Ihre Neusprache und die Wortwahl aller, die sich zu einem möglichen globalen „Wirtschaftsfiasko" äußern, könnten einem psychologischen Wörterbuch für Emotionen entstammen. Die ‘rationale’ Sprache der Wirtschaftswissenschaften weicht einer gefühlsbetonten Alltagssprache. Da ist von Optimismus und Pessimismus die Rede im Blick auf einen befürchteten mehr oder weniger großen Crash. Aktien befänden sich im freien Fall, die 'Schönwetterbörse’ sei am Ende. Die Börsen spielen verrückt, titeln die Zeitungen. Vor Ort wetten ach so seriöse Börsenbroker wie am Wirtshaustisch, ob sich ein Kurs oder ein Aktienindex nach oben oder nach unten bewegen wird. „Panik" ist eine der gebräuchlichsten Vokabeln zur Lagebeschreibung.

Großbanken, die durch Spekulationen auf dem amerikanischen Immobilienmarkt mit Milliardenverlusten in eine „Finanzkrise" geraten sind, aus der sie die öffentliche Hand befreit, sehen eine „Glaubwürdigkeitskrise“ auf sich zukommen. Wenn ein Aktienhändler der französischen Großbank Société Genérale diese um knapp fünf Milliarden Euro erleichtern kann - das ist bislang nur von der Höhe der verspielten Summe ein Einzelfall -, dann ist der Laden schlichtweg außer Kontrolle. Gilt das auch für die globale Finanzwirtschaft und deren Verbindung zur „realen Wirtschaft", die nationale wie die globale? Ist die Finanzwirtschaft mit ihren Manipulationen, Börsenverlusten, korrupten Managern in Banken und Konzernen integraler Bestandteil „der Wirtschaft"? Sind die Prognosen für die Realwirtschaft und deren Branchen mit denen für das Börsenbarometer in Verbindung zu bringen, ja kompatibel?

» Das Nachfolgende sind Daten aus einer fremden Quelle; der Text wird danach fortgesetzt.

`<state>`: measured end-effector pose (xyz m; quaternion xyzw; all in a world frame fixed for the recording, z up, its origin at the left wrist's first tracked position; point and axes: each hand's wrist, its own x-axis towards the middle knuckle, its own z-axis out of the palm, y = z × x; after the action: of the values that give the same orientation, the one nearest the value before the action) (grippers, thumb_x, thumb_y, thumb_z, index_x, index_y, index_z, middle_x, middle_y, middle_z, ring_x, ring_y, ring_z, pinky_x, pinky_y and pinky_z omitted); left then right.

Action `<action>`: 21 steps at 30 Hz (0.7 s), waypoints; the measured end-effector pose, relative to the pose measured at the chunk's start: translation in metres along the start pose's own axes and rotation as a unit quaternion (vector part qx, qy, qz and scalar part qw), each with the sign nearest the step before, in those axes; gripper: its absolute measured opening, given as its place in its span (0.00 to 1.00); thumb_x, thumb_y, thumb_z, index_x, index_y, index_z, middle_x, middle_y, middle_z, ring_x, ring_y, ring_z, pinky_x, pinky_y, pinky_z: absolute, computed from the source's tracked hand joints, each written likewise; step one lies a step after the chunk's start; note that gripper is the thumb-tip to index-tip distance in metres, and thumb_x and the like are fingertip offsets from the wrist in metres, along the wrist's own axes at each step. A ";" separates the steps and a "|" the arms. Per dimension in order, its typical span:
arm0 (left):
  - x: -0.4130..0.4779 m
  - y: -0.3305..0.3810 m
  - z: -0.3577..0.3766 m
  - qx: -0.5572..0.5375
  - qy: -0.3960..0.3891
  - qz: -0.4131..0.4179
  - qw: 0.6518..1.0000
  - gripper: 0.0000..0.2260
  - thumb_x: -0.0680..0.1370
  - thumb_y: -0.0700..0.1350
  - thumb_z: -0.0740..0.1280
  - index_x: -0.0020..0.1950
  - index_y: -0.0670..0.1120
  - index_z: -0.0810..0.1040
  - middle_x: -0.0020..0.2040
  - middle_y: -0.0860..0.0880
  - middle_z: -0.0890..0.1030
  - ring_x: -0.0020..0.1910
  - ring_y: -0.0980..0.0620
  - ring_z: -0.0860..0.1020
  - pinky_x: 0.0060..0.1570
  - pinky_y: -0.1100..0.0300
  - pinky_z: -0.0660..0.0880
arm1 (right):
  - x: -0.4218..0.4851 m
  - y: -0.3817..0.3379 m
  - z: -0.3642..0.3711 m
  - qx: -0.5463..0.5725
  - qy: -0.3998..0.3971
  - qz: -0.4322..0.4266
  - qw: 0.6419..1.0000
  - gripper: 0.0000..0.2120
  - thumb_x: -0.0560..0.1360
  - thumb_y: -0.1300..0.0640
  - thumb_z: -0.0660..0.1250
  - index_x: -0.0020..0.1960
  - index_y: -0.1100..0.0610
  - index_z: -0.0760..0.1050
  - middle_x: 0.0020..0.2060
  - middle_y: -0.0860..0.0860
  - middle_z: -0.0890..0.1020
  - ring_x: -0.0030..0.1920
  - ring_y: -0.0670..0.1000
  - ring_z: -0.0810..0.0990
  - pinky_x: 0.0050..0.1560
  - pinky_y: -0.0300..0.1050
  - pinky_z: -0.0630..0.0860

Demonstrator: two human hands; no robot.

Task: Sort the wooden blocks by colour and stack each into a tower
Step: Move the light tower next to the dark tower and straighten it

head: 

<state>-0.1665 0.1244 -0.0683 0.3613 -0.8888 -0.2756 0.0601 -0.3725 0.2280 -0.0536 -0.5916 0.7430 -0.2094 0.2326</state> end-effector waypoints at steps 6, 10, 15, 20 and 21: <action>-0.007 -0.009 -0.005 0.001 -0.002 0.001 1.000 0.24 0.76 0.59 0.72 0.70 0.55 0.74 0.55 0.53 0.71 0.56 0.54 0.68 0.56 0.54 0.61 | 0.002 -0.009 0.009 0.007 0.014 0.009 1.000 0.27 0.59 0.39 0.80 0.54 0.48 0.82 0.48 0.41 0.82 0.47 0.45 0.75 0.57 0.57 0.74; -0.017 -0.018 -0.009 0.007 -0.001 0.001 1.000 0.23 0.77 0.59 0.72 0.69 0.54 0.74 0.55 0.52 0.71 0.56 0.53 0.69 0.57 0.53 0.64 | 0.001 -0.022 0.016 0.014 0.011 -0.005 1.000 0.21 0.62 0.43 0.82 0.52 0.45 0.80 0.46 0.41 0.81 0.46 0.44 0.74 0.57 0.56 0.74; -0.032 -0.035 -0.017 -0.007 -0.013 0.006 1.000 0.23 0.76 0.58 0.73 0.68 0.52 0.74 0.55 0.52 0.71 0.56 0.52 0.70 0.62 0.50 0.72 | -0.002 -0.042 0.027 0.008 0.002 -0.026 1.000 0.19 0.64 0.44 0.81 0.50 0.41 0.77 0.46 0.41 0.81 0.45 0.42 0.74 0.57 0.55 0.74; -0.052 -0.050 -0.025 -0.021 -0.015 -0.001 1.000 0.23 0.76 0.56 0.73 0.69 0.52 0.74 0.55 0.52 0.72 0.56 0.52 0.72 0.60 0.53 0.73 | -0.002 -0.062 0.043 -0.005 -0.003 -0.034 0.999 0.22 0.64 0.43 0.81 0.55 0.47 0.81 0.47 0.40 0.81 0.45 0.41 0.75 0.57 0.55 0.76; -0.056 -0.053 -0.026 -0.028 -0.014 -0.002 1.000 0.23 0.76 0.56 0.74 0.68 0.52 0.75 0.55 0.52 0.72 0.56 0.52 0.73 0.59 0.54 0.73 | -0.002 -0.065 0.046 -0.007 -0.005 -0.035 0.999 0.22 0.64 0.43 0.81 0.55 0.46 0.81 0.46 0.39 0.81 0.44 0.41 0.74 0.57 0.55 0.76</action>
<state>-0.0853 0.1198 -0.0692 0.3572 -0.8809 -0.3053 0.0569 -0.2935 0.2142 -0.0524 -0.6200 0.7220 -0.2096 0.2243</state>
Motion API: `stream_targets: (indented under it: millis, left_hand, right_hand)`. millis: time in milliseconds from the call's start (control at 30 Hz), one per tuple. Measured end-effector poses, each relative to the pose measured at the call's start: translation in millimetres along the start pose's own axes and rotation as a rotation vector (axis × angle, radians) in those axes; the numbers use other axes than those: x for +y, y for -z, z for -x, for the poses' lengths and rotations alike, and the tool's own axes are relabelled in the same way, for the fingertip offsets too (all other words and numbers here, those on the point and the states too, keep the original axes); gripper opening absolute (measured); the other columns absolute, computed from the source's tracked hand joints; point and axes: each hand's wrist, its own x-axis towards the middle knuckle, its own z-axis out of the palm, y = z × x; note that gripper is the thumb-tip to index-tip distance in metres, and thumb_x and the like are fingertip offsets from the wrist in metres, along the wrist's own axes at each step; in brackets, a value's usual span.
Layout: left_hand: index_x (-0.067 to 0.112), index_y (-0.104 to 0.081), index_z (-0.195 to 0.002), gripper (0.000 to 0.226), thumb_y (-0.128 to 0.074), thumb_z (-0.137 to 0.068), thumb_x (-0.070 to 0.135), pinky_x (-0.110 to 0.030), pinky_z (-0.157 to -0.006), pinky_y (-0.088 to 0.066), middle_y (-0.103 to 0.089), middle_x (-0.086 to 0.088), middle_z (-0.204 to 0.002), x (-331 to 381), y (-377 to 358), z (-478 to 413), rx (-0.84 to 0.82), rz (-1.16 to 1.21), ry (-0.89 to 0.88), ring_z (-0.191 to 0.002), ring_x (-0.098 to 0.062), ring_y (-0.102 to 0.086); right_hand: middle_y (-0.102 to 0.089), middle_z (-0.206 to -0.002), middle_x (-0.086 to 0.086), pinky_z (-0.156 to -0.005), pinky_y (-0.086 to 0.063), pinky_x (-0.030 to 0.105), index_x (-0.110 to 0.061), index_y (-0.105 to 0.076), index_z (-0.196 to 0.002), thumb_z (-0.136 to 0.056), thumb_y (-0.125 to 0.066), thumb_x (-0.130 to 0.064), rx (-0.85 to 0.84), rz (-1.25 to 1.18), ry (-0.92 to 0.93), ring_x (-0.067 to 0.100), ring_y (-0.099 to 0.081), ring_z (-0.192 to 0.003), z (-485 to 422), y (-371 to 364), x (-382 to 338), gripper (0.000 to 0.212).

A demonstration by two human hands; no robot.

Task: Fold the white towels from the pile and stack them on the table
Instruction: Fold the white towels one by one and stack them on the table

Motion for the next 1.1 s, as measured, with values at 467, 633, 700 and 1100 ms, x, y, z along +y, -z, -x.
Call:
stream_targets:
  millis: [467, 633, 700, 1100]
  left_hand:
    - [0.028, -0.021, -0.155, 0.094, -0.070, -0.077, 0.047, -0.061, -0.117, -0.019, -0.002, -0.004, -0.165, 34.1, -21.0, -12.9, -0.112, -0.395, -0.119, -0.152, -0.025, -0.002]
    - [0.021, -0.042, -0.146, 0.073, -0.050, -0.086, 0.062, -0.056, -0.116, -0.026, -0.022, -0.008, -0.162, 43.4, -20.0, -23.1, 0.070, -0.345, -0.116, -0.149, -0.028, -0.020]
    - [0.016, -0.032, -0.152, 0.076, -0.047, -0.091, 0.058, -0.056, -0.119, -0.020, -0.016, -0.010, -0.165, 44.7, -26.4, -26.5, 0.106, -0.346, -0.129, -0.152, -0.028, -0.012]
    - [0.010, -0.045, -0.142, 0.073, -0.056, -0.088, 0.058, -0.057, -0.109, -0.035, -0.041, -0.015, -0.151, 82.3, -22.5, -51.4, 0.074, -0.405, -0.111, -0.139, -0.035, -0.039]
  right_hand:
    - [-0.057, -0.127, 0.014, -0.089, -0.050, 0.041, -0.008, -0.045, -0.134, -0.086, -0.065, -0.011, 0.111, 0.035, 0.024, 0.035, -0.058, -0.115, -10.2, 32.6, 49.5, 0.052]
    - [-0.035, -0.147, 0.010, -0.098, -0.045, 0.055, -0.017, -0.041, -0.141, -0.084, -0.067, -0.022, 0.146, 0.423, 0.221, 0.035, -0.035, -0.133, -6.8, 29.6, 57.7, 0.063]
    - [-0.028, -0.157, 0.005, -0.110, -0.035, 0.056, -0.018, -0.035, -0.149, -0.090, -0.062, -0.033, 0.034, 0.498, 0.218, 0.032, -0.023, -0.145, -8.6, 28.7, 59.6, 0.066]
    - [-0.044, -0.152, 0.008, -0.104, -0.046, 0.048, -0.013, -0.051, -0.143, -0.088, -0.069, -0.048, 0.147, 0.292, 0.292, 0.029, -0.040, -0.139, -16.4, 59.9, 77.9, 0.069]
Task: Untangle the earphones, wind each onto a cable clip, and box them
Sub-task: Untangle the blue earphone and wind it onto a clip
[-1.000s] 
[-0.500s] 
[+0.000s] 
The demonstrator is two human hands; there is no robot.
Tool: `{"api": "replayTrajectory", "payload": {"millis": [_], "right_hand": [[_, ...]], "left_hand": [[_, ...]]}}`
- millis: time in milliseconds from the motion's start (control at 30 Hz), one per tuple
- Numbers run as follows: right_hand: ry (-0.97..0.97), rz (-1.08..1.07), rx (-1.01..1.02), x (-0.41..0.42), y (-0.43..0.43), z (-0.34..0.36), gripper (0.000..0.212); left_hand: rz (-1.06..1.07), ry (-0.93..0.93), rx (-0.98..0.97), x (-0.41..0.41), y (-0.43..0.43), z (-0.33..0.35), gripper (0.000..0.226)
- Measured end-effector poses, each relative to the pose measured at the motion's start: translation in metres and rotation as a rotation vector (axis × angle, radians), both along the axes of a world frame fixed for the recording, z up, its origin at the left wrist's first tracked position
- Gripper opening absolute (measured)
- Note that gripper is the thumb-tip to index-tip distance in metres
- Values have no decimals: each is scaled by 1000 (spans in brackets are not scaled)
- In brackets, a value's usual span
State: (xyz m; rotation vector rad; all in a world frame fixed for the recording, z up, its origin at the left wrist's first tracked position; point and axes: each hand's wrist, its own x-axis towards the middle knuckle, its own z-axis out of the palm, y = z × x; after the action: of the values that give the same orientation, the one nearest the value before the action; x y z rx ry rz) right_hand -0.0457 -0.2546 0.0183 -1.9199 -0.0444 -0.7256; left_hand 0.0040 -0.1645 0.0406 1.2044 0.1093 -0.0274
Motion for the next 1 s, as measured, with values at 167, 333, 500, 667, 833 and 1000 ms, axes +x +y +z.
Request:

Geschulte Kritiker der Wirtschaftsdialektik werden, das vermute ich, solche Ereignisse als systemimmanent einstufen können. Zukunftsprognosen, die davon ausgehen, könnten eigentlich nur einen Super-Gau von globalem Ausmaß an die Wand malen. Alan Greenspan, der Ober-Guru der Wirtschaftsweisen, war 20 Jahre lang Chef der amerikanischen Notenbank und Erfinder der so genannten kreativen Finanzinstrumente. Sylvester 2007 hat sich der prominente Mitkonstrukteur des einsturzgefährdeten Weltfinanzgebäudes nach einem Pressebericht im US-Sender National Public Radio (NPR) wie folgt geäußert:

„Was ich prognostizieren muß, ist, daß etwas passieren wird, das uns alle umhauen wird. Was ich sage, ist, daß wir uns in einer Umkehrphase befinden, und daß die außergewöhnlichen Verbesserungen, die in den letzten 15 Jahren stattgefunden haben, nur vorübergehend waren und jetzt umschlagen. Ich glaube, der ganze Prozeß wird sich  umkehren. - Wir und die anderen Zentralbanken haben die Kontrolle über die Kräfte, die die Immobilienpreise ansteigen ließen, verloren.“

Man könnte hinzufügen, daß die „virtuelle“ Wirtschaft die Entwicklung der „realen“ Wirtschaft durchaus dominieren kann. Schlimm ist obendrein, daß sich die Vorgänge in beiden 'Wirtschaftsteilen’ nur schwer voneinander trennen lassen. Vielleicht wird deshalb als Sammelbegriff „die Stimmung" in der Wirtschaft so oft apostrophiert. Wie sagte Kurt Tucholsky? „Es fällt schwer, keine Satire zu schreiben."